The International Centre for Settlement of Investment Disputes (ICSID) has also been active in several ways to support the development of investor-State mediation. For example, ICSID makes its extensive services and facilities available for investment mediations, and has organized numerous events and courses on the subject.
In 2018, ICSID also began work on a new set of rules for investor-State mediation as part of a broader update to its procedural rules. These are the first institutional mediation rules designed specifically for investment disputes. They complement ICSID’s existing rules for arbitration, conciliation and fact-finding, and may be used either independently of, or in conjunction with, arbitration or conciliation proceedings. The latest draft of the rules was published in August 2019 in Working Paper #3: Proposals for Amendment of the ICSID Rules.
ICSID Mediation Rules—Scope
Notably, the mediation rules have a broader scope of application than those relating to ICSID arbitration or conciliation. Under the proposed rules, the ICSID Secretariat would be authorized to administer any mediation proceeding that relates to an investment and involves a State or a regional economic integration organization (REIO). In other words, the mediation process would be available irrespective of the ICSID membership status of the State party or nationality of the investor.
ICSID Mediation Rules—Key Features
As with ICSID’s arbitration, conciliation and fact-finding rules, ICSID’s proposed mediation rules cover all aspects of the procedure from start to finish. They are designed to be flexible enough to be tailored to the specific needs of the parties, while providing sufficient structure to ensure an efficient and effective process.
Key features of the mediation process under these rules include:
Initiation of the Mediation
The mediation framework commences with the filing of a request for mediation based on a written agreement to mediate between the disputing parties. In the absence of a pre-existing agreement, the party wishing to institute the mediation may file a request to mediate with the Secretary-General. This request must include an invitation to the other party to mediate the dispute, which ICSID’s Secretary-General would transmit. If the other party accepts the offer, the Secretary-General will review the request and register it, if it appears on the basis of the information provided that it is within the scope of the mediation rules. If the other party does not accept the offer within 60 days, the mediation will not proceed.
Appointment of the Mediator(s)
Following registration, the parties are to appoint one mediator or two co-mediators by agreement. If the parties fail to appoint within 45 days of registration, either party may request that the mediator be appointed pursuant to the default method. In this case, the appointment of a sole mediator is made by ICSID’s Secretary-General in consultation with the parties.
Mediators must provide an extensive declaration with respect to their independence, impartiality, availability and commitment to maintain the confidentiality of the mediation. The mediator may not act as arbitrator, conciliator, counsel, expert, witness or in any other capacity in relation to the same dispute, unless the parties and the mediator agree otherwise.

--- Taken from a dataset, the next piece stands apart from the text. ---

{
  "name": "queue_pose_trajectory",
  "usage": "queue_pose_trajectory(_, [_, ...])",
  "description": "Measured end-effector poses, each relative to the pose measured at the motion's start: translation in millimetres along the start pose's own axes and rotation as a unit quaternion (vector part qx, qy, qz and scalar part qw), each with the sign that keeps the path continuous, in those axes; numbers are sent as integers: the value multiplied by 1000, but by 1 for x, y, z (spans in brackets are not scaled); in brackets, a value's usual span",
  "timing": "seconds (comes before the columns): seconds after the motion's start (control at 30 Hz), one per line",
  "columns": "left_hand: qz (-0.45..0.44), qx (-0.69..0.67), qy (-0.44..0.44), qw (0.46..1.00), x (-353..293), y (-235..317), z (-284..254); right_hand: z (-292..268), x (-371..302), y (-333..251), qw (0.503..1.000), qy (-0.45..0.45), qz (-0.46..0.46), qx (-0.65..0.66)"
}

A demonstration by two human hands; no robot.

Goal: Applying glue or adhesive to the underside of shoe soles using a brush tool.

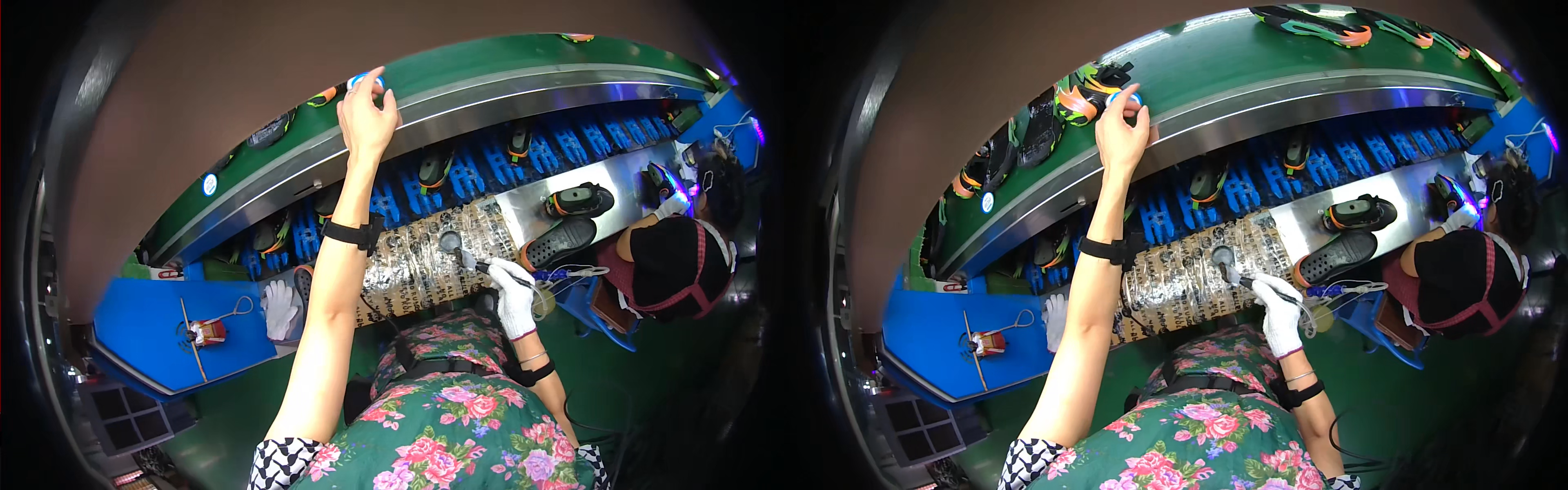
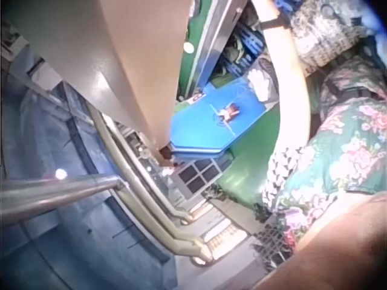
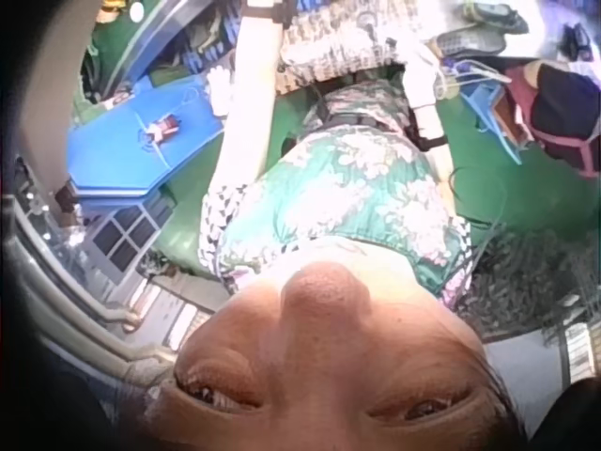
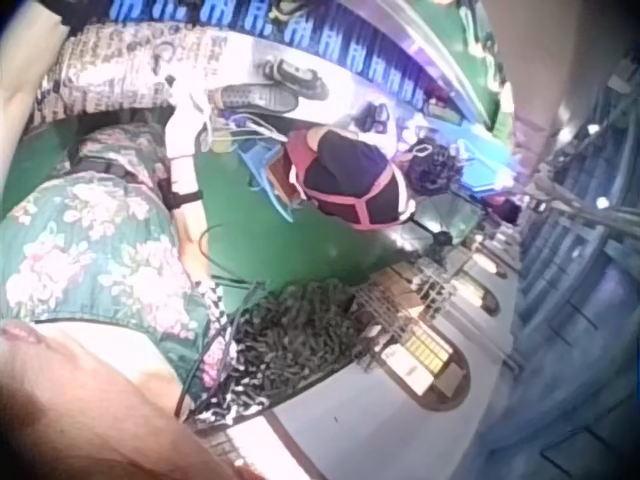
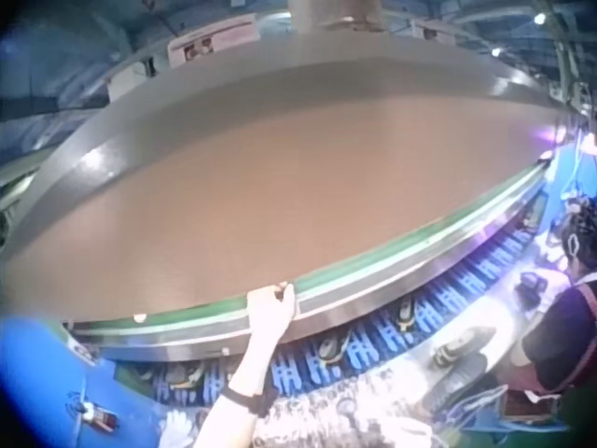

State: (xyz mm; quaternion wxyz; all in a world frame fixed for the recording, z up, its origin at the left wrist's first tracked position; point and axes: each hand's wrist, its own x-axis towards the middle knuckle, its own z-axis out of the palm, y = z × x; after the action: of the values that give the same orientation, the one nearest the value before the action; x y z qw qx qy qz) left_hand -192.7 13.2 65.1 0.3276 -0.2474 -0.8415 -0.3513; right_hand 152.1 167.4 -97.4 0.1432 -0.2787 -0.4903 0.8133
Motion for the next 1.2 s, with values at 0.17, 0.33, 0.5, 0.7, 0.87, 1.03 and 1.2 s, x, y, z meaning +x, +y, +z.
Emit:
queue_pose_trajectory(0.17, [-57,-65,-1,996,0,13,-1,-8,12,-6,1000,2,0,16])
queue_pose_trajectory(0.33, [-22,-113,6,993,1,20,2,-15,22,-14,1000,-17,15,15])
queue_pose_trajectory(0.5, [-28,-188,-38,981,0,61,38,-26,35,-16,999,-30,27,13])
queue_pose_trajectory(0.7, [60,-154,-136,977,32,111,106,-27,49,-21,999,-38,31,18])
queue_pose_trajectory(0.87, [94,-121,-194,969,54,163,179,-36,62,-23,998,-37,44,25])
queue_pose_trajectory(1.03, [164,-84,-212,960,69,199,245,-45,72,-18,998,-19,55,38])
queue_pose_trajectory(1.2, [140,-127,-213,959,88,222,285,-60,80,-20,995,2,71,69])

Resignation of the Mediator(s)
A mediator may resign of their own volition at any time, and must resign upon the joint request of the parties. Any replacement mediator will be appointed by the same method as the original mediator. If only one of two co-mediators resigns, the parties may agree to continue the mediation with only the sole remaining mediator.
Conduct of the Mediation
To facilitate the preparation of the first session between the parties and the mediator, each party will provide the mediator with a brief initial statement describing the issues in dispute, their positions on these issues, and views on the procedure to be followed in the mediation. This must be done within 15 days of the mediator’s appointment.
A joint first session will be held within 30 days of the mediator’s appointment to establish the ground rules of the process. This would include procedures for the conduct of the mediation (i.e. the language, the method of communication, the place of meetings, the protection of confidential information, and the participation of non-disputing parties). During the first session, the parties are also encouraged to address: (i) whether they agree not to initiate or pursue other proceedings in respect of the subject of the mediation; (ii) how they wish to treat information disclosed by one party to the mediator by way of separate communication; (iii) issues concerning the application of prescription or limitation periods.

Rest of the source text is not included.